Puis, dans les années 1930, l’industrie agroalimentaire lui a trouvé une autre utilité : ses excellentes propriétés dégraissantes. Concrètement, il est utilisé pour extraire davantage d’huile des graines de colza ou de tournesol.
Et ça marche très bien. Un simple pressage mécanique des graines de colza ou de tournesol permet de récupérer 89 % de l’huile qu’elles contiennent, contre 97 % en les plongeant dans un bain d’hexane chauffé.
Ce procédé améliore aussi la séparation de l’huile (destinée à notre alimentation) des tourteaux (résidus solides issu de l’extraction de l’huile et utilisés pour nourrir les animaux d’élevage).
Résultat : poules, vaches et cochons consomment des aliments contenant des traces d’hexane. Et comme nous mangeons ensuite ces animaux, cette matière issue du pétrole finit indirectement dans nos assiettes.
Autrement dit, les résidus d’hexane ne se retrouvent pas seulement dans certaines huiles végétales mais aussi dans plusieurs produits issus de l’élevage.
Un récent rapport de Greenpeace France ainsi qu’une étude, menée notamment par l’INRAE et l’université d’Avignon, ont retrouvé des traces d’hexane dans plusieurs produits du quotidien.

Dans les deux analyses, la moitié ou plus des produits testés — environ une cinquantaine — présentaient des traces d’hexane.
Le journaliste d’investigation Guillaume Coudray révèle, dans son livre De l’essence dans nos assiettes, l’hexane serait aussi présent dans la lécithine de soja ainsi que dans des produits cosmétiques.
Quels risques ?
Quoi ? Manger de l’essence serait mauvais pour la santé ?!
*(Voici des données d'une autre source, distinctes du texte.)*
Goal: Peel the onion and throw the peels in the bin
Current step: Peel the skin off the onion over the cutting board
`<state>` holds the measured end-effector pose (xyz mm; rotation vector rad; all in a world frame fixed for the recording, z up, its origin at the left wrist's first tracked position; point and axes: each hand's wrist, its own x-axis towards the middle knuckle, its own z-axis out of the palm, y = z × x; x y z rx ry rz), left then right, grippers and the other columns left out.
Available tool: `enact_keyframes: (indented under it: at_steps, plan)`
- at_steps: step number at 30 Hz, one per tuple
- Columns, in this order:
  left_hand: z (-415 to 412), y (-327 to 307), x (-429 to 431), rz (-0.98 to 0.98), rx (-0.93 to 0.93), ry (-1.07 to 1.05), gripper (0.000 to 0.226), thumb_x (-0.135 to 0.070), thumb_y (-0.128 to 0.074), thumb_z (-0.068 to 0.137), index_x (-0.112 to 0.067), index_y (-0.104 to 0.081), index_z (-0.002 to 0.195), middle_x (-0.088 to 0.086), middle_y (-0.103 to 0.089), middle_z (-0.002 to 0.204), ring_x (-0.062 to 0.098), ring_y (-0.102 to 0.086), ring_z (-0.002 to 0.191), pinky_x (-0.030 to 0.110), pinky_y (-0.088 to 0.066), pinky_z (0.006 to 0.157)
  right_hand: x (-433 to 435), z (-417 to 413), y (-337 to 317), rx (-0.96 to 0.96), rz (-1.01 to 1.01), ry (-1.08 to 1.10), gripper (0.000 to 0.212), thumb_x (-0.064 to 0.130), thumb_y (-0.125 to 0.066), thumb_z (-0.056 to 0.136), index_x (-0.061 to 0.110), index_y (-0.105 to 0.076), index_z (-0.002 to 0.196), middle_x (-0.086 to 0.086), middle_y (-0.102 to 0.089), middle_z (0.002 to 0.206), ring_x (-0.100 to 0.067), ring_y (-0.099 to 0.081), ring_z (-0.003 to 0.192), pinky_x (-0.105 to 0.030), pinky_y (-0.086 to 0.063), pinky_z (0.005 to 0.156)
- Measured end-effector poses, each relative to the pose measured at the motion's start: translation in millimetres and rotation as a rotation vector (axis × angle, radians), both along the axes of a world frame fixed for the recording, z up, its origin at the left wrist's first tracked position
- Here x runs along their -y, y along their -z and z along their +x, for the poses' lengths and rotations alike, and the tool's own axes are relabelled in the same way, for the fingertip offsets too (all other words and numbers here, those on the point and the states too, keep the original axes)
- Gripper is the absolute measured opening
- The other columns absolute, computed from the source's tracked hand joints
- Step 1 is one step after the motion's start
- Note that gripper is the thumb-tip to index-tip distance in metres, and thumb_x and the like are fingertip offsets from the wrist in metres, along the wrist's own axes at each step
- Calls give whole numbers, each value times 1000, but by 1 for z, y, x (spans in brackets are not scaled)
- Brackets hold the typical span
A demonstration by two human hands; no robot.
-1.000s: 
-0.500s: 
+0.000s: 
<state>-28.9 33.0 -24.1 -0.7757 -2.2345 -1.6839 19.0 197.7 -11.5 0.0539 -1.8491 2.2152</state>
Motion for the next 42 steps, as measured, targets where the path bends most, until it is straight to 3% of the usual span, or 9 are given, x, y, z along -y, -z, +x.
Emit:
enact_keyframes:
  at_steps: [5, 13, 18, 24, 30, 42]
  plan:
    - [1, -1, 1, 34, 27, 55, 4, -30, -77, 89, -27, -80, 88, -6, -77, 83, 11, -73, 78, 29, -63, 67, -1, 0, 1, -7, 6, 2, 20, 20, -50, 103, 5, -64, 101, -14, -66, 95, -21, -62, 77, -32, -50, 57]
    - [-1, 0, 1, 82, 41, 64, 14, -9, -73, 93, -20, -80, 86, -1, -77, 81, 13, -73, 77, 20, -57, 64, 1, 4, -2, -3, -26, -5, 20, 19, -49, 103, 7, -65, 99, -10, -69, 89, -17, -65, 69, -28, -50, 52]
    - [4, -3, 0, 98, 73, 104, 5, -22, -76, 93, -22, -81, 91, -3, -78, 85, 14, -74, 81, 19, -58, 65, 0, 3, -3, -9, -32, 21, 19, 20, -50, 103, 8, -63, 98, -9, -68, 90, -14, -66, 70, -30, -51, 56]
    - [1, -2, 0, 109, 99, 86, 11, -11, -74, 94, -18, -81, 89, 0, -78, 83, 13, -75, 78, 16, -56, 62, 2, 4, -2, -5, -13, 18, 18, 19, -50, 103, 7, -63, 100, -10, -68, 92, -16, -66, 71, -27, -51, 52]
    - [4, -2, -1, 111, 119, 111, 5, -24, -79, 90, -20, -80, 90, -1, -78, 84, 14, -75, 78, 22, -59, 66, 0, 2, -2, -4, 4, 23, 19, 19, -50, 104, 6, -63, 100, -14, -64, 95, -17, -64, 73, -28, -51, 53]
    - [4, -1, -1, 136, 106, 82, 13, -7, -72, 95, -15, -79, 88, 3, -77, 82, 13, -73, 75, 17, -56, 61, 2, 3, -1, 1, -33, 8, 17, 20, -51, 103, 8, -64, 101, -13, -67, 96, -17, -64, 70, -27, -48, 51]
Eh oui ! Quand notre organisme absorbe de l’hexane, le foie tente de s’en débarrasser en le transformant en un autre composé chimique (le “2,5-hexanedione”) qui se révèle très toxique.
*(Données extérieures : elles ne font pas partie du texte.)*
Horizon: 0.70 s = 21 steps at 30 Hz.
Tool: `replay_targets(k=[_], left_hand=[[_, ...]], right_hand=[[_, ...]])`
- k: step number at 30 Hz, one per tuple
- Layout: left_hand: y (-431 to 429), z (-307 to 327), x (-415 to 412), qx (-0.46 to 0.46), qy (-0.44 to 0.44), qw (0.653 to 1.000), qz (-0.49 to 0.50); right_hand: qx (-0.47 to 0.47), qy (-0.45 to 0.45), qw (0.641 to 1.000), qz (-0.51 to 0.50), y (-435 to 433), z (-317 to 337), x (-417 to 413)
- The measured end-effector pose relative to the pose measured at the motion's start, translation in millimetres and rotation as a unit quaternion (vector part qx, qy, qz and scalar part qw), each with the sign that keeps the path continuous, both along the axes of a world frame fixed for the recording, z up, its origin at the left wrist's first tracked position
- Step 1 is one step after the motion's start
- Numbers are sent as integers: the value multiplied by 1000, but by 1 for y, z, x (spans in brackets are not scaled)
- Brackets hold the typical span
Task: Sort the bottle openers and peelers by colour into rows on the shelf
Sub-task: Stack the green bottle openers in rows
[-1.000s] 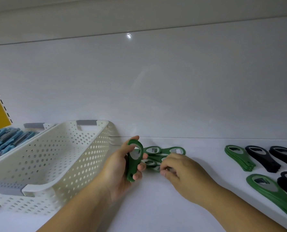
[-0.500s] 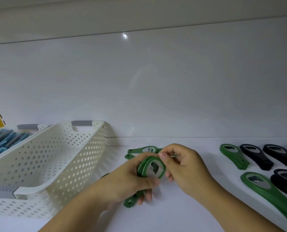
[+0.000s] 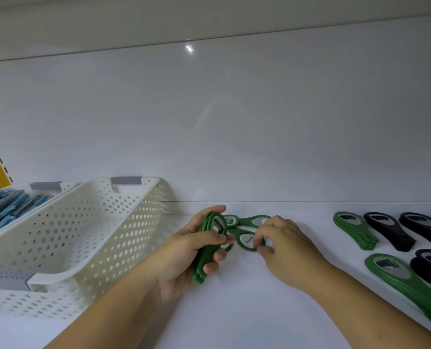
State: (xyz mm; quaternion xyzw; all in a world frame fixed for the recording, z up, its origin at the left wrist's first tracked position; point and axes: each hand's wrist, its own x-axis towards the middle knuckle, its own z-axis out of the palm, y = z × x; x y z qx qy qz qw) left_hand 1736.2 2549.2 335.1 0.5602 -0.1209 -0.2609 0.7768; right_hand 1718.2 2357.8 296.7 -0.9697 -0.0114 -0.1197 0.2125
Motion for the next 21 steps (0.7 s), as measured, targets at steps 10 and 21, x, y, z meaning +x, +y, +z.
replay_targets(k=[10,21], left_hand=[[-2,2,-2,-22,17,998,58],[-4,-4,1,75,-186,964,177]], right_hand=[[-3,-10,1000,24,1,1,-1],[67,-224,971,46,0,22,-13]])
Un rapport parlementaire publié en début d’année résume les principaux risques associés à l’hexane, qu’il soit ingéré, inhalé ou mis en contact avec la peau :
C’est un neurotoxique avéré, suspecté de favoriser certaines maladies neurodégénératives dont potentiellement la maladie de Parkinson. Un point soulevé dès 2014 par l’Agence nationale de sécurité sanitaire de l'alimentation, de l'environnement et du travail (ANSES).
Il est également suspecté d’être reprotoxique, avec des effets potentiels sur la fertilité.
Face à ces inquiétudes, l’Agence européenne des produits chimiques (ECHA) a récemment classé l’hexane comme “substance très préoccupante”. Une première pour un solvant utilisé dans l’industrie agroalimentaire.
Le problème, c’est qu’on manque encore d’études pour déterminer précisément à partir de quelle dose l’hexane devient dangereux au quotidien. Cette incertitude empêche, pour l’instant, son interdiction pure et simple…
Que dit la loi ?
Eh bien pas grand-chose, justement.
Le règlement européen sur le sujet remonte à…1996 ! L’ancêtre de notre actuelle Autorité européenne de sécurité des aliments (EFSA) déterminait alors le taux acceptable d’hexane dans les aliments à 1 mg/kg.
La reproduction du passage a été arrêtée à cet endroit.